Definition:Buyer-side policy
📋 Buyer-side policy is a type of representations and warranties insurance (also known as warranty and indemnity insurance) purchased by the buyer in a merger or acquisition transaction to protect against financial losses arising from breaches of the seller's representations and warranties in the purchase agreement. Within the insurance industry, these policies are underwritten by specialist carriers and MGAs focused on transactional risk, and they have become a standard feature of private-equity-backed and strategic acquisitions — including deals involving insurance brokerages, insurtechs, and third-party administrators.
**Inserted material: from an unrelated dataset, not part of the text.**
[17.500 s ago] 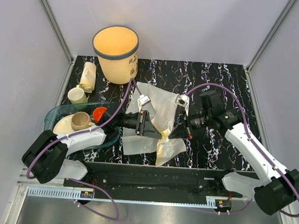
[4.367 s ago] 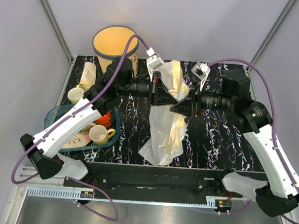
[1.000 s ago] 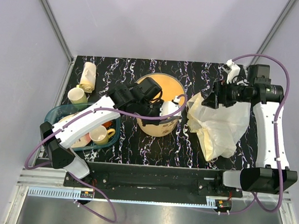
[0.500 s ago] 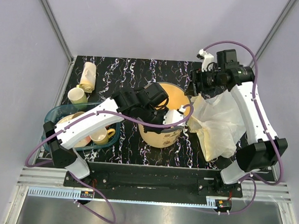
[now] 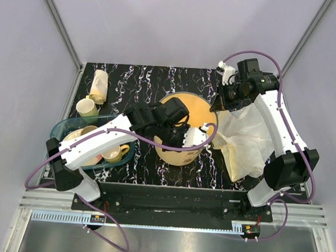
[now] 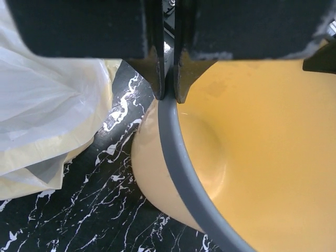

🔍 When a buyer procures this coverage, the policy effectively steps into the shoes of the seller's indemnification obligation. If a breach of a warranted statement — such as the accuracy of financial statements, the adequacy of loss reserves, or compliance with regulatory requirements — causes the buyer a financial loss after closing, the buyer submits a claim directly to the insurer rather than pursuing the seller. The underwriting process involves a detailed review of the due diligence conducted by the buyer and its advisors, the purchase agreement's representations, and any known issues flagged during negotiations. Exclusions typically carve out matters already identified in due diligence, as well as certain forward-looking risks like pension underfunding or specific tax exposures that may require separate coverage.
💼 Buyer-side policies have reshaped deal dynamics across industries, and the insurance sector is no exception — particularly as consolidation accelerates among agencies, MGAs, and technology vendors. By shifting indemnity risk from the seller to an insurer, buyers can offer "clean" deals with minimal escrow holdbacks, making their bids more competitive. Sellers benefit from a cleaner exit with fewer trailing liabilities. For the insurance carriers underwriting these policies, transactional risk has become a high-growth line of business, demanding specialized expertise in corporate law, accounting, and industry-specific exposures. Premiums typically range from one to four percent of the policy limit, and the market has matured to the point where coverage is available for deals across a wide range of sizes and geographies.